1. Backup outside of the Cloud

Some of the high profile companies affected by Amazon’s April 2011 outage could have recovered had they kept a backup of their entire site outside of the cloud.  With any hosting provider, managed traditional data center or cloud provider, alternate backups are always a good idea.  A MySQL logical backup and/or incremental backup can be copied regularly offsite or to an alternate cloud provider.  That’s real insurance!

2. Use alternate regions and availability zones

Amazon’s outage in April underscored a lot of things.  That the service is still evolving and experiencing growing pains is one, and that many many internet firms rely on them is yet another.  Amazon’s own documentation and best practices outline the need for mitigating against server failure.  Amazon instances are not as reliable as instances in a traditional hosting center, just as commodity hardware was not as reliable as Sun hardware all the while it was replacing it.

By using multiple availability zones and regions in your infrastructure design, you mitigate against lower SLAs and less reliable servers.  This is not an option, but rather a requirement to build a resilient infrastructure.
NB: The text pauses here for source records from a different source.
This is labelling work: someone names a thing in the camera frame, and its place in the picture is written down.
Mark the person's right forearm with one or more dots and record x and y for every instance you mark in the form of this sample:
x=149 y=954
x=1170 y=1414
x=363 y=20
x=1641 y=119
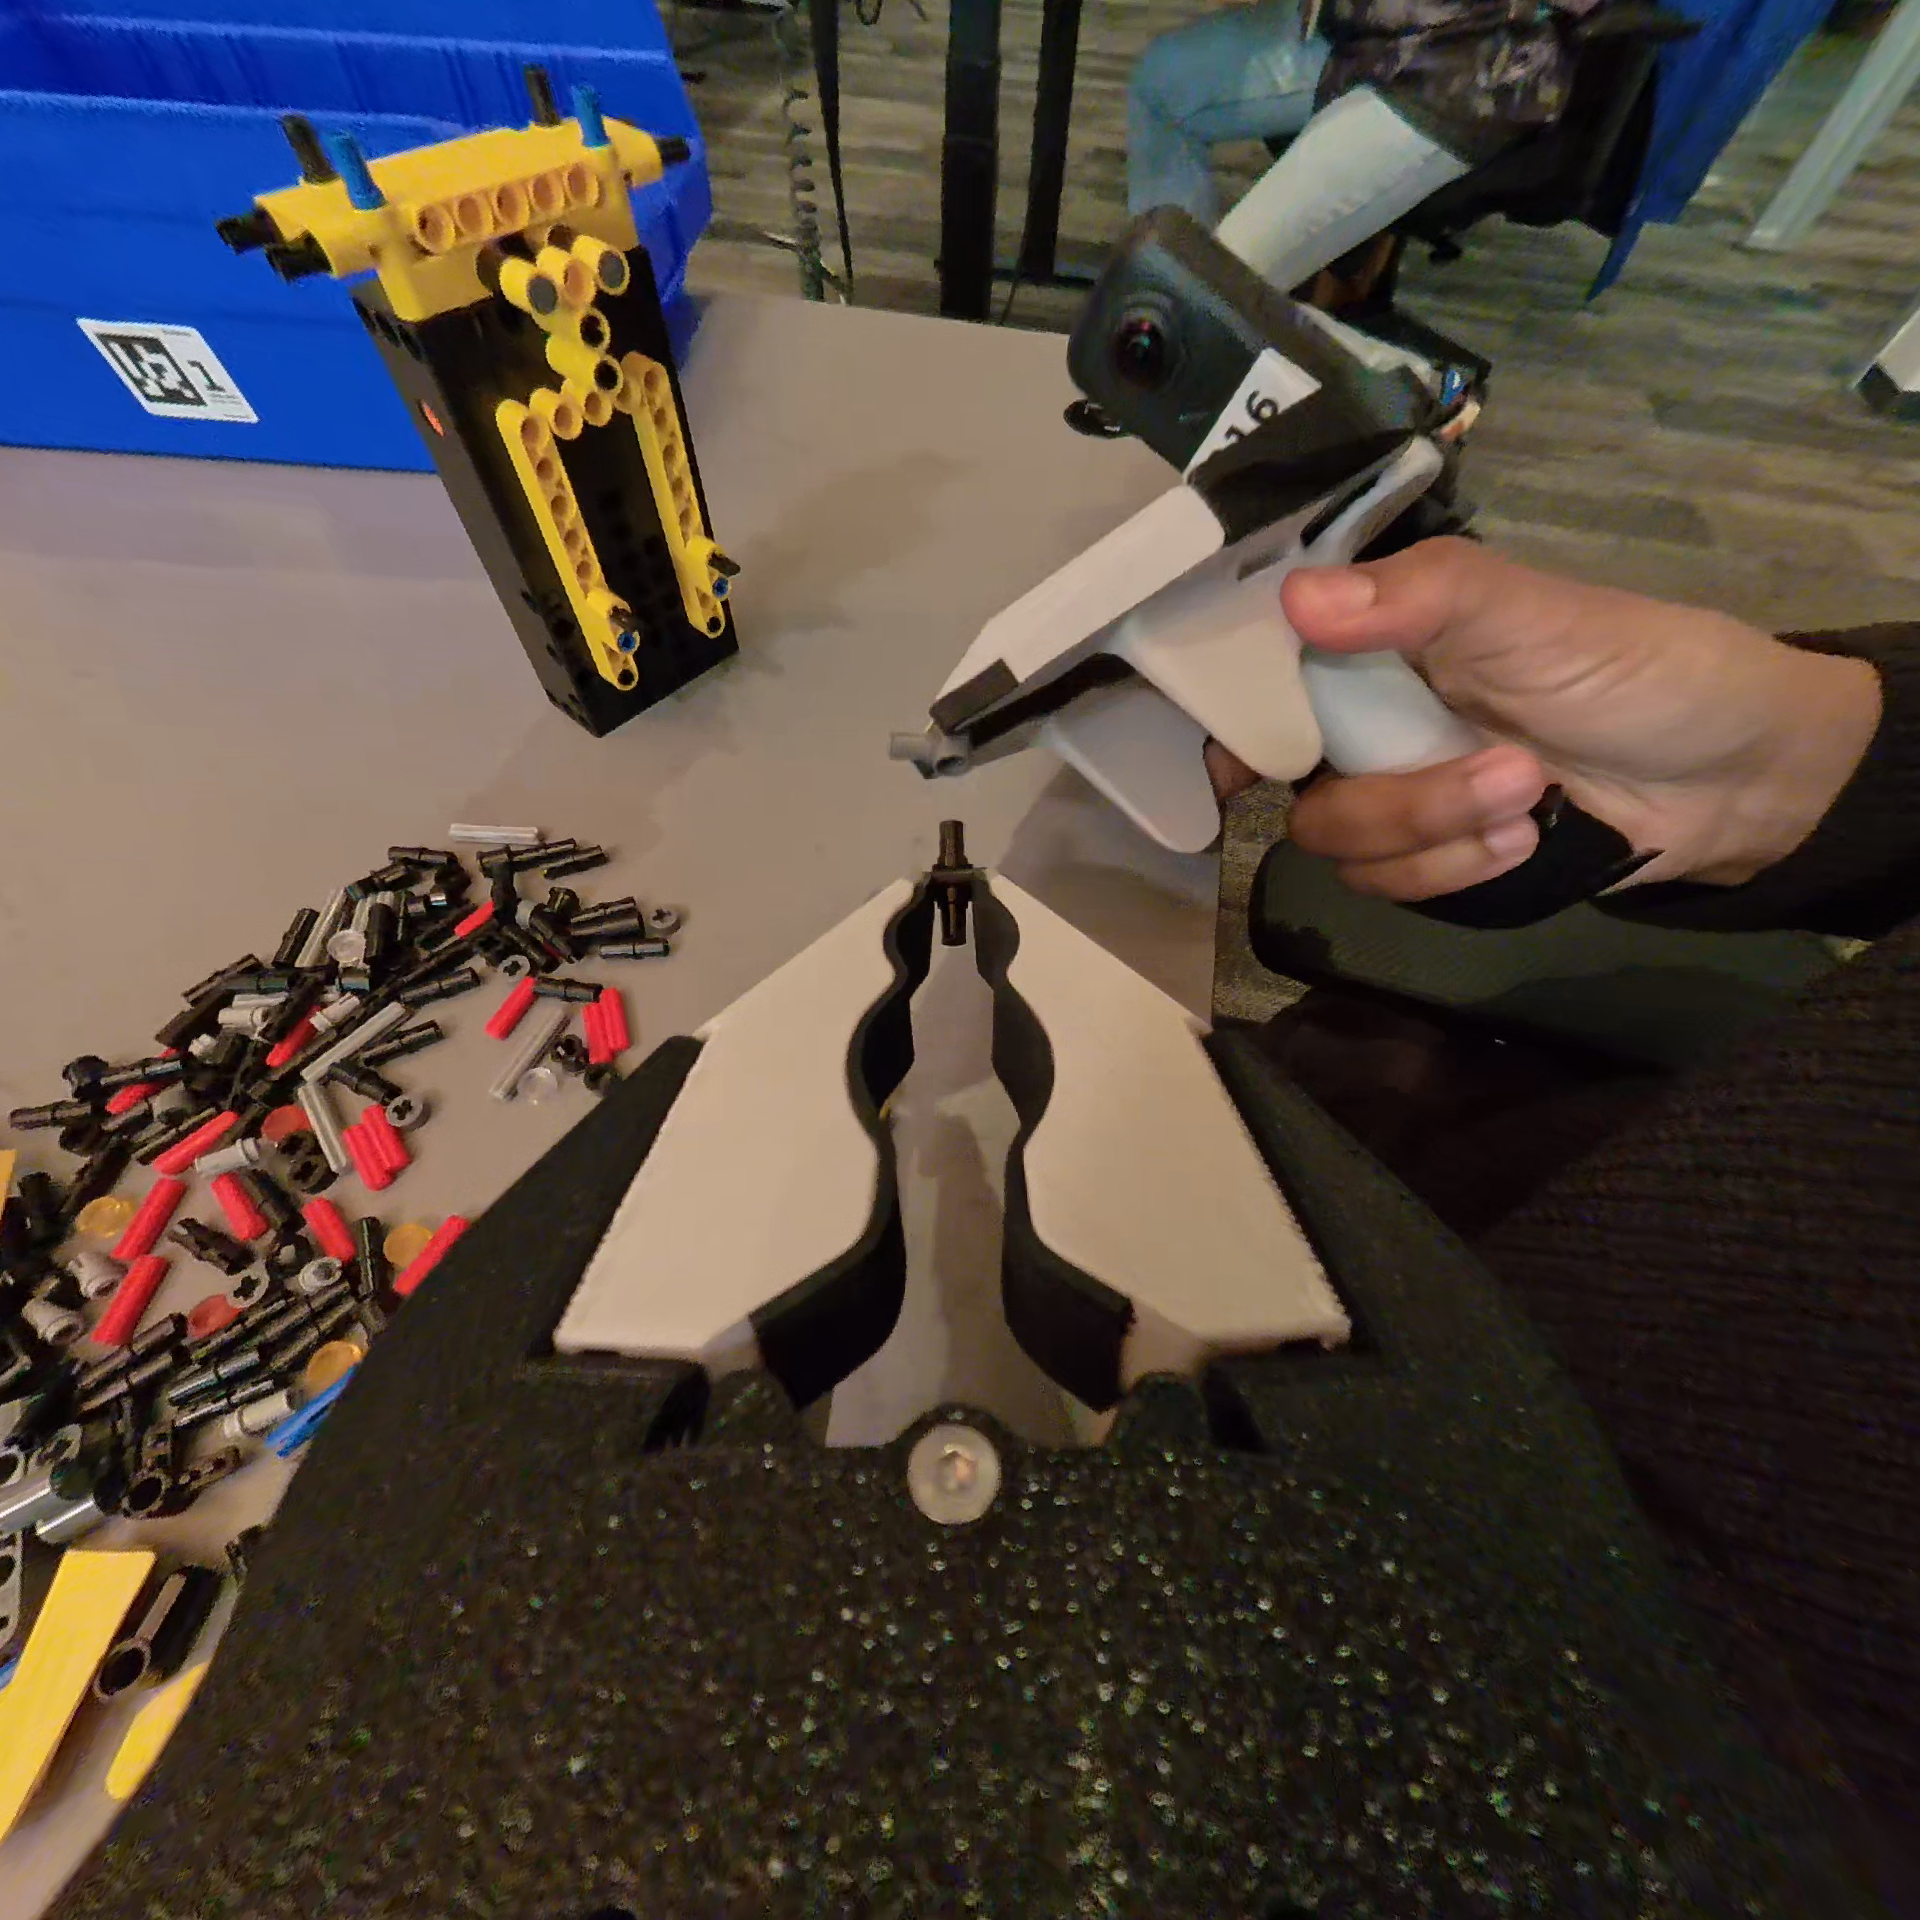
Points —
x=1874 y=839

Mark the light grey axle rod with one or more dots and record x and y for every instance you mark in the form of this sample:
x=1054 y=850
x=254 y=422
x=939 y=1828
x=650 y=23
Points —
x=494 y=833

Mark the black connector pin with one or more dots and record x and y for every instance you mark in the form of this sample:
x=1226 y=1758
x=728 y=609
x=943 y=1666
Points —
x=952 y=878

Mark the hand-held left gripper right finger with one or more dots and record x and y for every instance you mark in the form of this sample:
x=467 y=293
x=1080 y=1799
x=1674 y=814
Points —
x=1184 y=1201

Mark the black office chair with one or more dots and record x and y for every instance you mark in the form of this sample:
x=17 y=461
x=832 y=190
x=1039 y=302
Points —
x=1575 y=974

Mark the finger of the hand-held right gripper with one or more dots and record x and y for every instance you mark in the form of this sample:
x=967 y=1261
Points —
x=1110 y=599
x=1154 y=781

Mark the white table leg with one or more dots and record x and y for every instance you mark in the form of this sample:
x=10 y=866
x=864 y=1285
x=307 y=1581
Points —
x=1823 y=137

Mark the blue storage bin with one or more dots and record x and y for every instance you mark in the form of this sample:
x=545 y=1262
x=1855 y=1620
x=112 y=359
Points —
x=225 y=37
x=149 y=195

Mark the person's black knit sweater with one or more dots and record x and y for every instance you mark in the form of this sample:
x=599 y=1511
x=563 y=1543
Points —
x=1723 y=1350

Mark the yellow tooth piece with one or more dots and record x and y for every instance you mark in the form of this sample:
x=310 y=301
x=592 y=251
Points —
x=159 y=1734

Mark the large yellow curved panel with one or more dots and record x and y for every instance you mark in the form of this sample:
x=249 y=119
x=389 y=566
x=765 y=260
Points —
x=66 y=1666

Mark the black tower with yellow beams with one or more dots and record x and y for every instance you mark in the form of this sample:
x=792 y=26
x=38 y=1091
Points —
x=464 y=436

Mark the black stand post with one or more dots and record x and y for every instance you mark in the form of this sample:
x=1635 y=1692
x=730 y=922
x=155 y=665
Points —
x=969 y=150
x=1050 y=137

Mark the small grey connector piece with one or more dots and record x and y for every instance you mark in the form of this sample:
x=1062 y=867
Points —
x=917 y=746

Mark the pile of plastic building pieces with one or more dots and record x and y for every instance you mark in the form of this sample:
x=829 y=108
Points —
x=301 y=1081

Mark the person's right hand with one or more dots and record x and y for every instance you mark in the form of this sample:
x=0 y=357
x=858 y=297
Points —
x=1651 y=722

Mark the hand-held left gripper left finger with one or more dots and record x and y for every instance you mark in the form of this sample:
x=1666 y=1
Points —
x=721 y=1201

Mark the blue fabric cover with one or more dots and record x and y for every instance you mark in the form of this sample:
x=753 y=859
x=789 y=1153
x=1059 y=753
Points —
x=1695 y=119
3. Use alternate cloud providers

As we mentioned previously at the very least an alternate cloud provider can be used for your backups.  But to build a further fault tolerant infrastructure, build servers and provide services out of multiple cloud providers.  This type of setup can provide the highest availability and protection against outages as it becomes very unlikely that any regional or business failure could take down multiple providers in different geographic regions.

4. Design & test for failure

Fire drills are a great way to test for outage in a planned way.  Run through all the steps to rebuild all components in your site.  Document those processes carefully as you go through them.  A central repository of documentation stands in for your lead engineer so that the knowledge to rebuild your site does not rely on any one single person in your business.

Further testing can involve a more shotgun approach.  This tests for true resiliency but requires a robustness of architecture, process and automation that is at the very highest level.  That’s what neflix does with their chaos monkey.

5. Include configs, code, files & database

Your backups are best verified by fire drill.  Rebuilding the entire infrastructure from bare metal involves many moving parts.  From the lowest level you have hardware, then you have AMIs with the OS and from there you install particular packages that your application requires.  Those packages need configurations hopefully managed by a configuration management systems such as cfengine, puppet or chef.

On top of all of that you need your application itself, and any files that it builds or relies on in the filesystem.  Lastly your single backend datastore, likely your relational database such as MySQL would require it’s data backup to restore all the stateful data your application relies on.